Un'azienda di 10 ettari vendendo la produzione di olio a maggio 2017 incassava 36 mila euro che diventavano 25 mila euro il mese scorso, 11 mila euro in meno. La quotazione media nel 2016 è stata di 1 quintale di extravergine era di 356 euro, passata nel 2017 a 605 euro ma tornata nel 2018 a 407 euro.
"Ci sarà solo abbandono dei campi -ha commentato Gennaro Sicolo, presidente Cno- altro che ricambio generazionale. Chiediamo al Ministero di aprire un Tavolo con tutta la filiera per mettere in campo una progetto concreto sulla base delle esigenze reali del settore. Gli orientamenti della Commissione Ue sulla riforma Pac non danno alcuna risposta al problema della volatilità delle quotazioni - ha precisato Sicolo - chiediamo l'attivazione di misure di mercato e, come avviene negli Stati Uniti, proponiamo politiche per stabilizzare i redditi degli agricoltori, magari ricorrendo a cosiddetti aiuti anticiclici".
“Stiamo perdendo terreno ma occupiamo ancora una posizione di assoluta preminenza che nei prossimi anni è necessario consolidare - ha sottolineato il Presidente del CNO, Gennaro Sicolo -. Ogni anno l'Italia esporta in media 350.000 tonnellate di olio di oliva, per un giro di affari complessivo di circa 1,6 miliardi di euro, mentre la Spagna esporta tre volte di più in termini di volumi ed il doppio in valore (3,2 miliardi di euro)”.

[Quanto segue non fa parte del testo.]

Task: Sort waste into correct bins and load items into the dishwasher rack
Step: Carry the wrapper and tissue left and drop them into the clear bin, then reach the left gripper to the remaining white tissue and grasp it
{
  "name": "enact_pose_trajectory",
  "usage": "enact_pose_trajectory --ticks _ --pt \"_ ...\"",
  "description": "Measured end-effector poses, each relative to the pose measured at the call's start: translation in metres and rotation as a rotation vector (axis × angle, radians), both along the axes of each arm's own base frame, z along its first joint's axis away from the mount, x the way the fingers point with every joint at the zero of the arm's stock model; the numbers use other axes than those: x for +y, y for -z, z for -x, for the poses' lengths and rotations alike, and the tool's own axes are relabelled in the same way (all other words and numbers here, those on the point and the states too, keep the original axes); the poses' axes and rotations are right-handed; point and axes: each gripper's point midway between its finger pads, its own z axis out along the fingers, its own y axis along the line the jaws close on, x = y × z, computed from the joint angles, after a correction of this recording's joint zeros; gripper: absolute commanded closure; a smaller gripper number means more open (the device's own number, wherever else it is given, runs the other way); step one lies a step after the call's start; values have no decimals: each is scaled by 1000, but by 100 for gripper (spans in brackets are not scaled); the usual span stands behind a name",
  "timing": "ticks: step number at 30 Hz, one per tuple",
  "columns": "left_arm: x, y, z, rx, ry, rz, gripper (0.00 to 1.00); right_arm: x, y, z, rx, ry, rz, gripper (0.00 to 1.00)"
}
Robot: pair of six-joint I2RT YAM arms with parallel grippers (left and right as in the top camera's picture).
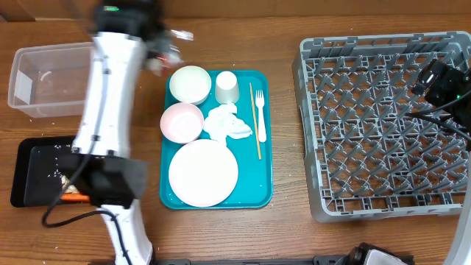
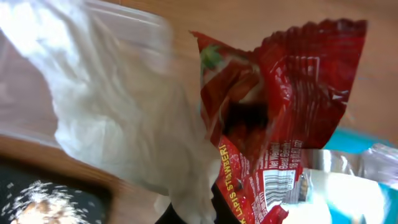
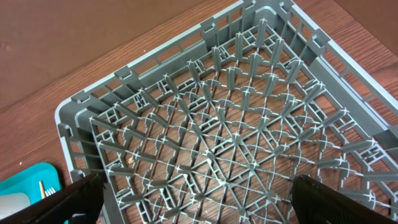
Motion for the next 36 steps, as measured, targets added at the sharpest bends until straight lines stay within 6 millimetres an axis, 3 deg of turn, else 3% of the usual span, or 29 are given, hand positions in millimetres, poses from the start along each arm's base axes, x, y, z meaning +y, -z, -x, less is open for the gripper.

Il commercio mondiale di olio di oliva sta crescendo a ritmi impressionanti e l'Italia non può permettersi di lasciare le notevoli opportunità commerciali che si aprono ai propri concorrenti storici, come la Spagna, e nuovi, come la Tunisia ed il Portogallo. Un’analisi quantitativa eseguita dal CNO ha evidenziato risultati chiari: dal 2000 ad oggi le importazioni del Brasile sono triplicate, quelle del Canada raddoppiate ed il Giappone importa 2,5 volte in più rispetto all'inizio del secolo. La Cina, che nel 2000 importava meno di 500 tonnellate di olio di oliva, oggi introduce sul proprio territorio oltre 50.000 tonnellate. Gli Stati Uniti restano invece il più importante Paese importatore di olio di oliva: dall’inizio del nuovo millennio ad oggi, gli acquisiti americani sono aumentati del 65% e il prodotto italiano ha una quota di mercato del 35%, in netto calo rispetto al 2000 quando il 76% di olio importato dagli Stati Uniti proveniva dal Bel Paese.

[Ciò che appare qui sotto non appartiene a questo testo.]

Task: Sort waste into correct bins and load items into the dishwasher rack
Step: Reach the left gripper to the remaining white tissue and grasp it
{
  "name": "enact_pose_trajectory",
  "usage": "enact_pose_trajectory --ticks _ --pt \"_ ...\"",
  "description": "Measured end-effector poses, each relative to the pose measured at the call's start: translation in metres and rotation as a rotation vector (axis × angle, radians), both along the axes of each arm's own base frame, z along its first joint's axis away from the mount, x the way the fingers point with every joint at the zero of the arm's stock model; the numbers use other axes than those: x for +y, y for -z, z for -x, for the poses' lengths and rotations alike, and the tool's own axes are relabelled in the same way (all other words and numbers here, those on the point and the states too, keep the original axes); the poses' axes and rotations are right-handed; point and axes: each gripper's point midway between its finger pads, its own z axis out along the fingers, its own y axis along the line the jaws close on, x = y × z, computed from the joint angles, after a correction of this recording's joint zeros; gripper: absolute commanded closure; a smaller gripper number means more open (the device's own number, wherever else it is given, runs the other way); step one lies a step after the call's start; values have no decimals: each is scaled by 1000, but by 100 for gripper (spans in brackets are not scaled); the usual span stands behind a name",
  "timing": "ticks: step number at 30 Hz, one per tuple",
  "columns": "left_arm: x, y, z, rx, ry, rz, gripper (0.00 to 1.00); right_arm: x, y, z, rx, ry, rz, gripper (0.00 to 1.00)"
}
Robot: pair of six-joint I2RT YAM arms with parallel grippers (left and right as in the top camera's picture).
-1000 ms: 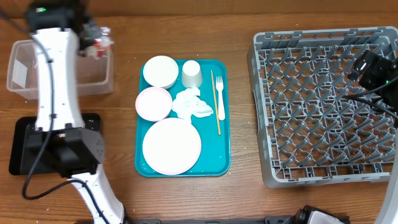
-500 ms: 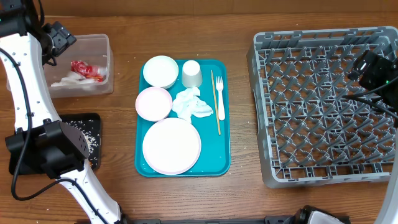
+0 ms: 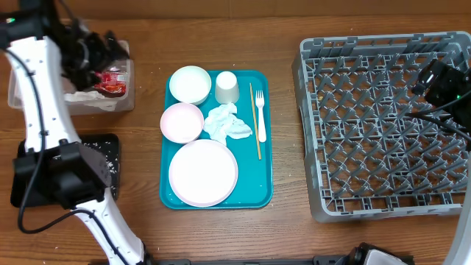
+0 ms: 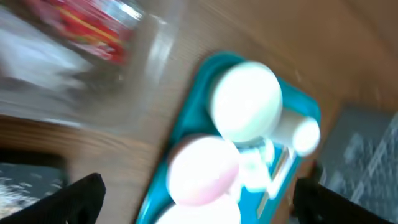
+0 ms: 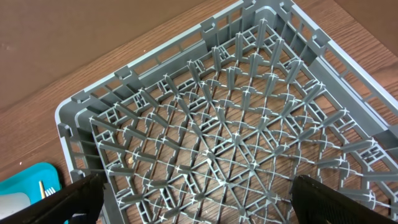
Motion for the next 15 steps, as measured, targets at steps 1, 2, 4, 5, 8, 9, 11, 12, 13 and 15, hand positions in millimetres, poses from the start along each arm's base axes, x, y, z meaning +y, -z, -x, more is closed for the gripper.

“Questi dati sono da interpretare con attenzione, perché da un lato rappresentano un monito, per effetto delle occasioni che stiamo perdendo, dall'altro ci dicono che è possibile recuperare il terreno, facendo leva sul concreto punto di forza nazionale che è la qualità -ha continuato Sicolo-. Chiediamo al Ministro Centinaio e alla Sottosegretaria Pesce, che in questi primi giorni stanno mostrando grande attenzione verso il nostro settore, di valorizzare il Made in Italy reale, quello che viene dal grande patrimonio produttivo olivicolo italiano, di tutelare l’extravergine d’oliva da tutte le frodi e contraffazioni e dalle invasioni pacifiche, quali quelle di olio tunisino, che rischiano di mettere a repentaglio il futuro del nostro settore”, ha concluso Sicolo.